_Assigned task_: Starting with the line that holds "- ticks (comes" and stopping after the line that holds "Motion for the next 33", repeat the lines below word for word, without the pictures.

_Records provided_:
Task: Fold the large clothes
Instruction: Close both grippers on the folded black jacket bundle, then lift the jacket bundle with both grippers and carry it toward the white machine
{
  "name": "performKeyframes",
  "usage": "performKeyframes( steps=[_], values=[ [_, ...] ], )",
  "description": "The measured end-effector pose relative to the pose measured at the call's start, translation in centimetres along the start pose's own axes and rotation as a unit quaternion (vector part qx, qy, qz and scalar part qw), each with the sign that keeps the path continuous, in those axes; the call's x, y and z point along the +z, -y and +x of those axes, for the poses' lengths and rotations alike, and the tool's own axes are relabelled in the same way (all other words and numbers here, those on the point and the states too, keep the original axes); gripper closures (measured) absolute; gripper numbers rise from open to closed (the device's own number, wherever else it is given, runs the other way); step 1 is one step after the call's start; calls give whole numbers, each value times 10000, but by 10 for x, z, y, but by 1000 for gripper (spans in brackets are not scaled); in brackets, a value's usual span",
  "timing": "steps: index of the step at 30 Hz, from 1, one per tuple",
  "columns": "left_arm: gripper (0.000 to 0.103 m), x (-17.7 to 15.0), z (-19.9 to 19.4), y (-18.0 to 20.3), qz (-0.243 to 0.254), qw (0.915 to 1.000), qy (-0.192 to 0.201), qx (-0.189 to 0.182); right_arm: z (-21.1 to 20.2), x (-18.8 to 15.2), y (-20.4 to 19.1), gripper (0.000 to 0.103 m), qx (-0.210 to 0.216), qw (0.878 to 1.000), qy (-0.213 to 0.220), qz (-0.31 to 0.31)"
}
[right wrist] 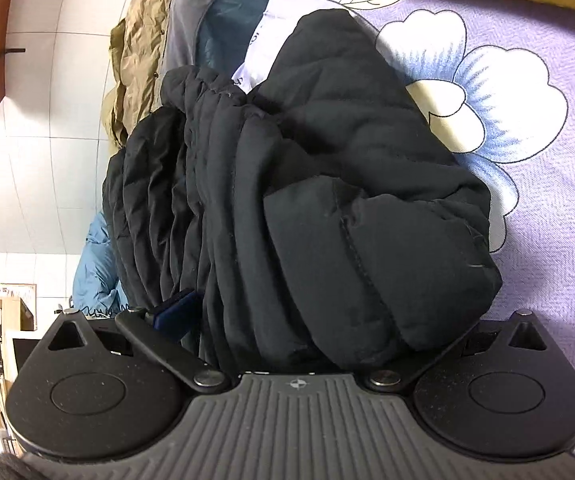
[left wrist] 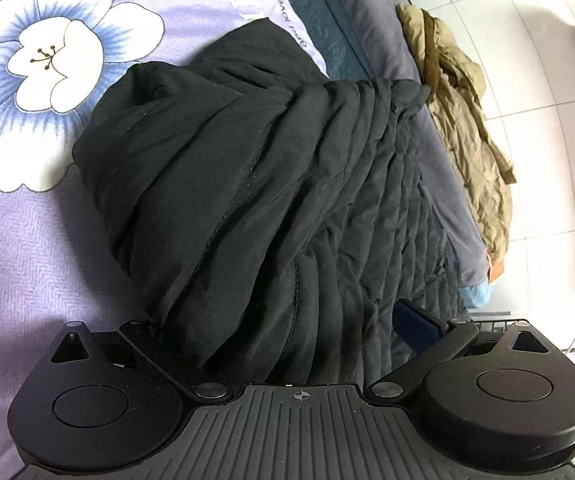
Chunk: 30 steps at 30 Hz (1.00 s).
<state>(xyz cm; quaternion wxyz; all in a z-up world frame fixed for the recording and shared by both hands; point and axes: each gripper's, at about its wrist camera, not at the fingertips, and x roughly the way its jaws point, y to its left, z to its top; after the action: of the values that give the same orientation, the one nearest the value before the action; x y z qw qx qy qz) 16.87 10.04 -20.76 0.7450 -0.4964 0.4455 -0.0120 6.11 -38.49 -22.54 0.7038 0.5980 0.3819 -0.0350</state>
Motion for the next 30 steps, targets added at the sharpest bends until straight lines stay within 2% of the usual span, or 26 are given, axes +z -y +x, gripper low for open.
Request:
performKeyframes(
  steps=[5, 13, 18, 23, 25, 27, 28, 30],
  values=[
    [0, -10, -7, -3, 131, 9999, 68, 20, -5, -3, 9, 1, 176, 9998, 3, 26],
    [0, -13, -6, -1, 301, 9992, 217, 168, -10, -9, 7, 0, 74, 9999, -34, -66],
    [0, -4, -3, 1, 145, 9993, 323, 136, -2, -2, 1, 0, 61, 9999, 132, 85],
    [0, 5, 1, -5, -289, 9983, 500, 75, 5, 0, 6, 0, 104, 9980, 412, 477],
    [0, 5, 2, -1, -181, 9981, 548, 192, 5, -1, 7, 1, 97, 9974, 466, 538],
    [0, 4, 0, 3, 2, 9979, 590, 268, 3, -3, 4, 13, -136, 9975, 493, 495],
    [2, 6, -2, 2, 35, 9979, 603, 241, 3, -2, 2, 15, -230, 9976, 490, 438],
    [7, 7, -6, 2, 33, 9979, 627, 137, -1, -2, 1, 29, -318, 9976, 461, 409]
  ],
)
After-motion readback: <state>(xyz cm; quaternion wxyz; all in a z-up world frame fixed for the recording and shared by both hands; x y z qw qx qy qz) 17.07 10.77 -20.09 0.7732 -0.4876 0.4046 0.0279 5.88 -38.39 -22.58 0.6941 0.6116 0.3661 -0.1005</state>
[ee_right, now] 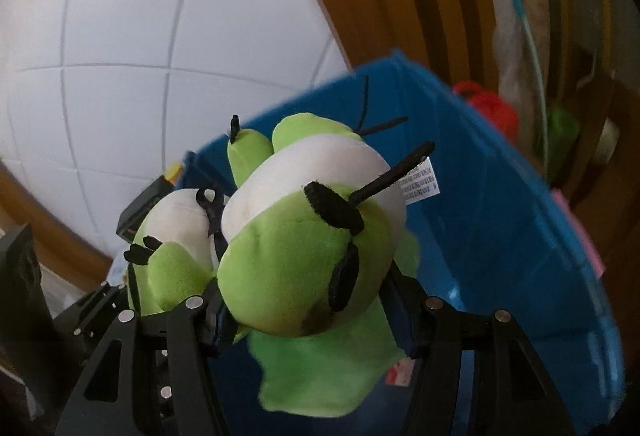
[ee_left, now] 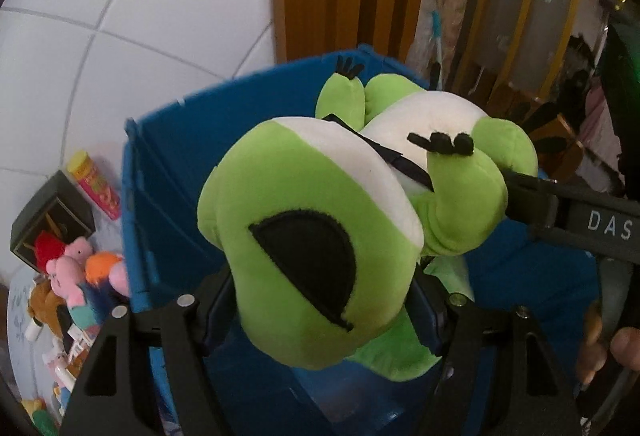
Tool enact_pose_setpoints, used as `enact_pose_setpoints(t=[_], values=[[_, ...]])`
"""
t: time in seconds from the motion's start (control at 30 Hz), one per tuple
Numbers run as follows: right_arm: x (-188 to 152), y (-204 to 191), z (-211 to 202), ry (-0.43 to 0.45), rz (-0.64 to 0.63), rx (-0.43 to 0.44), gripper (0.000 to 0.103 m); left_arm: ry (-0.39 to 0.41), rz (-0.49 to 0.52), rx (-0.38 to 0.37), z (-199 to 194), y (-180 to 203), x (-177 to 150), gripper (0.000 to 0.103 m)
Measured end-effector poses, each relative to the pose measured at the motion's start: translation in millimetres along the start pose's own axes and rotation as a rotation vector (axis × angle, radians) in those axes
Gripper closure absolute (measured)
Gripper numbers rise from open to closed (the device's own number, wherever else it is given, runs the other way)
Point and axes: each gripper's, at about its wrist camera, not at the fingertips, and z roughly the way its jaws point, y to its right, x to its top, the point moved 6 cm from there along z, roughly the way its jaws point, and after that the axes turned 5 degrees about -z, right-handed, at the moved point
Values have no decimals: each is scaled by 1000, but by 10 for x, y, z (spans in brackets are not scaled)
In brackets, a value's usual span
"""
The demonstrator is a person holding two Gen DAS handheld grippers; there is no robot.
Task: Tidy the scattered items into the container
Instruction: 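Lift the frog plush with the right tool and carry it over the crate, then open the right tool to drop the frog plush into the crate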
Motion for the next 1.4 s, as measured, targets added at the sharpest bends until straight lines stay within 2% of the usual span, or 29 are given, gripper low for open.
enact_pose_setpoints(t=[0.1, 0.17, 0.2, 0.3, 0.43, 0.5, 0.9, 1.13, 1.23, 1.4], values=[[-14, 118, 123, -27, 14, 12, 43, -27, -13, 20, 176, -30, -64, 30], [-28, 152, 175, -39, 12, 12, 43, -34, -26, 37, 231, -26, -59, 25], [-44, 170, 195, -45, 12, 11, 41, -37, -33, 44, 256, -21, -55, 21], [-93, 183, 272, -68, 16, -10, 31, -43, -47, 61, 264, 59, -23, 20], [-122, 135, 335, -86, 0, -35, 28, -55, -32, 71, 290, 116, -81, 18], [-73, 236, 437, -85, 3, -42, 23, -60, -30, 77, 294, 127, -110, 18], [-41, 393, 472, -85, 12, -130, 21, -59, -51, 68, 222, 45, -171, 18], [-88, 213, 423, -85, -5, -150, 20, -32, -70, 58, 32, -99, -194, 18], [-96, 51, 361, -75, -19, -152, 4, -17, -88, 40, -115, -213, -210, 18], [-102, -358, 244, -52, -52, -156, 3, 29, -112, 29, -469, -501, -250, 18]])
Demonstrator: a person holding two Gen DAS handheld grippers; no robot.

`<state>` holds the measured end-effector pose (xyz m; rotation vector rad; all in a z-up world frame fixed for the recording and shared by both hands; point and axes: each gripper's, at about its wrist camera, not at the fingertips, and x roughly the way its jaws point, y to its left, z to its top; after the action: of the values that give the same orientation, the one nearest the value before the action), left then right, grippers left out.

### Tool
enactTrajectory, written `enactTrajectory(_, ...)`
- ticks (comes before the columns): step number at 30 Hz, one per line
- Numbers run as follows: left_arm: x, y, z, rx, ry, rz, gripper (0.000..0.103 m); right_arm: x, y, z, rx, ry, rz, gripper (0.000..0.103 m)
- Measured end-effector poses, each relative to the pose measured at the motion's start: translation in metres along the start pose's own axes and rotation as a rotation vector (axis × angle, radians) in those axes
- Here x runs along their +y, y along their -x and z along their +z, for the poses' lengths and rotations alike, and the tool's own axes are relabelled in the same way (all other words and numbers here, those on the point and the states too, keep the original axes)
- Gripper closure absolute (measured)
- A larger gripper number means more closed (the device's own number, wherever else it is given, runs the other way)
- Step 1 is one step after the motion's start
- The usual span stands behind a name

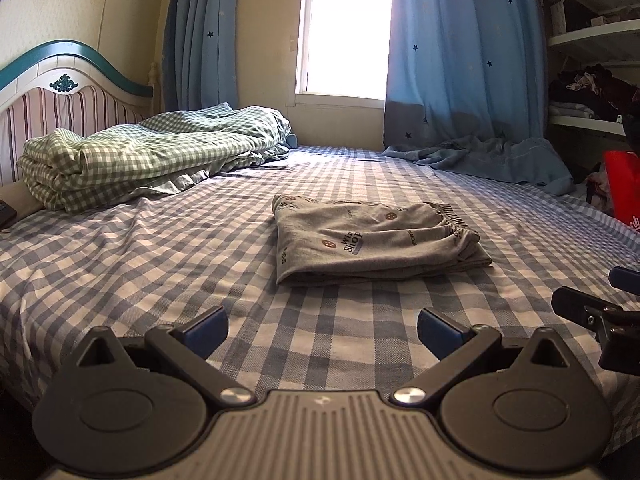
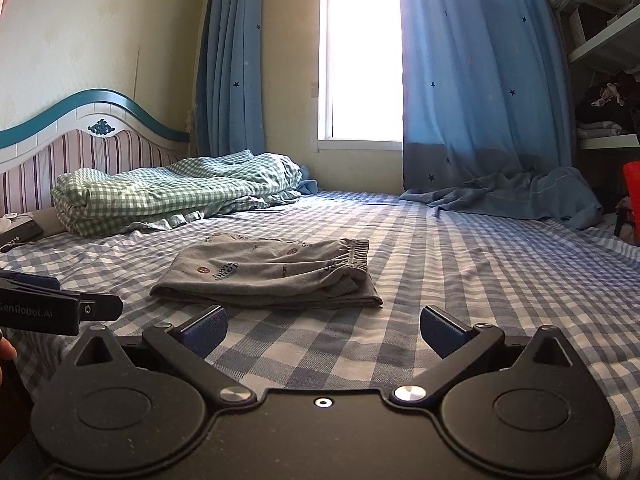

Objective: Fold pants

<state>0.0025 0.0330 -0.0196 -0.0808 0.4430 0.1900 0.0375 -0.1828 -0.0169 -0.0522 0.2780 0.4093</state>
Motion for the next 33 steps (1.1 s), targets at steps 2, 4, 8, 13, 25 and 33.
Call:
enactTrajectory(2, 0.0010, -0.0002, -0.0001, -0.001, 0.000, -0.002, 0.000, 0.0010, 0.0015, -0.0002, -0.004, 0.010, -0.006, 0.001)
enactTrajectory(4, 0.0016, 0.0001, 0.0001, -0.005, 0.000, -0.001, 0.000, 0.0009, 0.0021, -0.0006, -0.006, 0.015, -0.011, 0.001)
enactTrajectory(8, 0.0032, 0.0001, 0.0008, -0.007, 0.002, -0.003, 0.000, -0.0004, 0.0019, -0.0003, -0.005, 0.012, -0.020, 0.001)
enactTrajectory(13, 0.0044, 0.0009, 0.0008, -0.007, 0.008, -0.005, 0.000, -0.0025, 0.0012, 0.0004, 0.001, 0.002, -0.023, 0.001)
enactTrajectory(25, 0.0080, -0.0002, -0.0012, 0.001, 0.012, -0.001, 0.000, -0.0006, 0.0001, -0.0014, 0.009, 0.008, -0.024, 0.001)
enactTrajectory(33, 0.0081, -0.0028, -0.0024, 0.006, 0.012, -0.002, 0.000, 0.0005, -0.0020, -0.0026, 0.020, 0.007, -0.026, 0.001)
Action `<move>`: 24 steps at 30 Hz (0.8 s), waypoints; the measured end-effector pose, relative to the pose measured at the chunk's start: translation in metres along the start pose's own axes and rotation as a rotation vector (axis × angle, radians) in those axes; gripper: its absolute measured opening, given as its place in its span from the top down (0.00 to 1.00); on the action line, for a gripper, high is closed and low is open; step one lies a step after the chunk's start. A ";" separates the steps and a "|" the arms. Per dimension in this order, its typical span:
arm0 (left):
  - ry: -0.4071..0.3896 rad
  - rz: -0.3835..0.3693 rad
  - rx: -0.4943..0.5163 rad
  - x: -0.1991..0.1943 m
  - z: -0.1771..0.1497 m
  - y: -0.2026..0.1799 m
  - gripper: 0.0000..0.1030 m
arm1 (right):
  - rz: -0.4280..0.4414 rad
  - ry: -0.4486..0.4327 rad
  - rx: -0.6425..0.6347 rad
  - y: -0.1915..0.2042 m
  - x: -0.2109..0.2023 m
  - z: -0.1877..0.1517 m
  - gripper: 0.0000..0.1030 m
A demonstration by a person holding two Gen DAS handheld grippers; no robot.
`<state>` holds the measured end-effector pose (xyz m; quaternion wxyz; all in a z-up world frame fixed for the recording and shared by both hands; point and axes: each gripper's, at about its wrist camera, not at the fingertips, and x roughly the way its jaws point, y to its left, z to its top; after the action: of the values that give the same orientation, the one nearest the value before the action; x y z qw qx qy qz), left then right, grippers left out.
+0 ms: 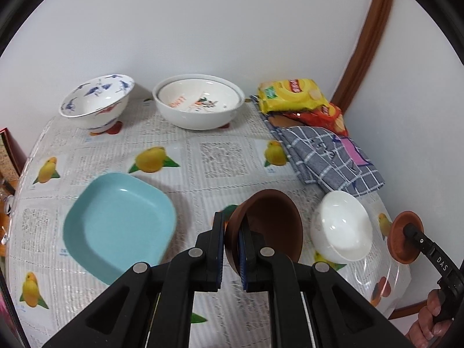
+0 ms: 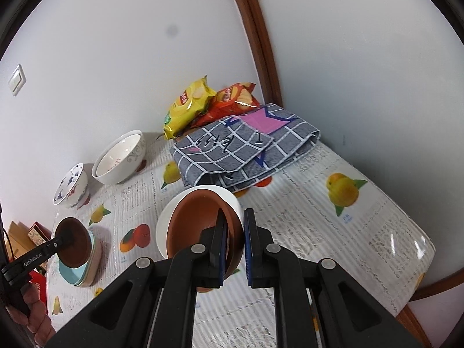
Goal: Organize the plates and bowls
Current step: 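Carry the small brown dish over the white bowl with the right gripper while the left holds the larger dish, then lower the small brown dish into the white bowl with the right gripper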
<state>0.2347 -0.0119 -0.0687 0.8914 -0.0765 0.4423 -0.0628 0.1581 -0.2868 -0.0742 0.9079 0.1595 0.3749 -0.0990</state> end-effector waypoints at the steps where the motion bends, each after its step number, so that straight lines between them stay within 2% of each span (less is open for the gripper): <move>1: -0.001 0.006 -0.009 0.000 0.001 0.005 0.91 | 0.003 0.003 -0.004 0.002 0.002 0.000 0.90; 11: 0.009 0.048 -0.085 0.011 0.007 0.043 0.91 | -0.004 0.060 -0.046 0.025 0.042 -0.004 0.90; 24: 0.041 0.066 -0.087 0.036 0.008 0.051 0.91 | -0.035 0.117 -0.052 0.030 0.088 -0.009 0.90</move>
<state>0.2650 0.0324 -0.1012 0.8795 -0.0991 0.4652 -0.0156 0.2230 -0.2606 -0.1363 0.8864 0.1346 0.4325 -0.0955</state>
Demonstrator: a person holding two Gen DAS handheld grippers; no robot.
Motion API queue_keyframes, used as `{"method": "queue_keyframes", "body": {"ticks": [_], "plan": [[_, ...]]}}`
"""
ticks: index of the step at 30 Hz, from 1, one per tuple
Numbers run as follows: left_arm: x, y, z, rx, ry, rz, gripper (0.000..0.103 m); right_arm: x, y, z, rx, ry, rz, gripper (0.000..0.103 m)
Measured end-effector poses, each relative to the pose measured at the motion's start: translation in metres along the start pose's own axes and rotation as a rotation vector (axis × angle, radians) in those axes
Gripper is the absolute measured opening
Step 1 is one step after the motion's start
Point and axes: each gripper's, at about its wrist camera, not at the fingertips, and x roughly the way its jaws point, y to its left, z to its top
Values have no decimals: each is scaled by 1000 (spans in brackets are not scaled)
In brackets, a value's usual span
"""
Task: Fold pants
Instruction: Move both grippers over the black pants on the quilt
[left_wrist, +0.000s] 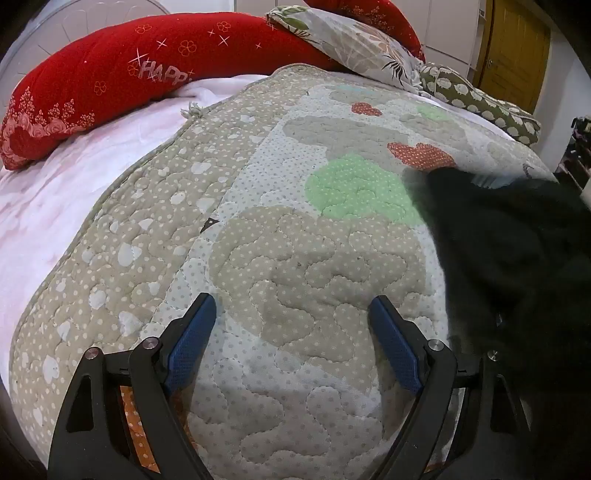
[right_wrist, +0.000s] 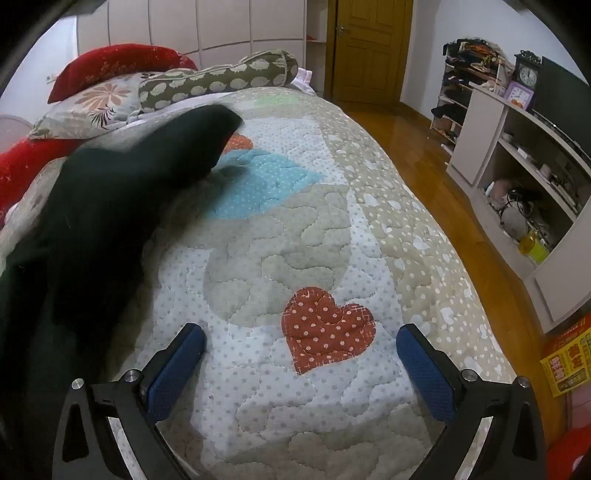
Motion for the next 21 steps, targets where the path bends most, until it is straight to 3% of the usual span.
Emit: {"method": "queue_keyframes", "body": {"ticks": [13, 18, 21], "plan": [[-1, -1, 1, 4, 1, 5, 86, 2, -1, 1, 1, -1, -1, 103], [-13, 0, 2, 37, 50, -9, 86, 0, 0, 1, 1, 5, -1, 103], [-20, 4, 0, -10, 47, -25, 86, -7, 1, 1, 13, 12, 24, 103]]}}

_Exercise output_:
- ticks (comes before the columns): step number at 30 Hz, one per line
- Numbers run as follows: left_arm: x, y, z, rx, ry, rz, gripper (0.000..0.103 m); right_arm: x, y, z, rx, ry, rz, gripper (0.000..0.103 m)
- Measured end-effector poses, each relative to the pose measured at the motion's start: translation in metres along the start pose's own axes and rotation as a rotation vector (axis × angle, radians) in those axes
- Here x runs along their +y, y along their -x and z along their +z, for the poses' lengths and rotations alike, and the tool's own axes are relabelled in the same way (all other words and numbers here, those on the point and the states too, keep the original axes)
- Gripper closure absolute (measured)
- A larger gripper number means more closed (the device's own number, wherever else it is given, runs the other way)
- Step 1 is one step after the motion's start
- The usual span stands behind a name


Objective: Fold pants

<state>0.0025 0.0330 -0.0196 -0.0808 0.4430 0.1900 0.0375 -0.1828 -0.0169 -0.0522 0.2780 0.4093</state>
Motion for the next 33 steps (1.1 s), targets at steps 2, 4, 8, 13, 25 and 33.

The exercise has been carried out in full.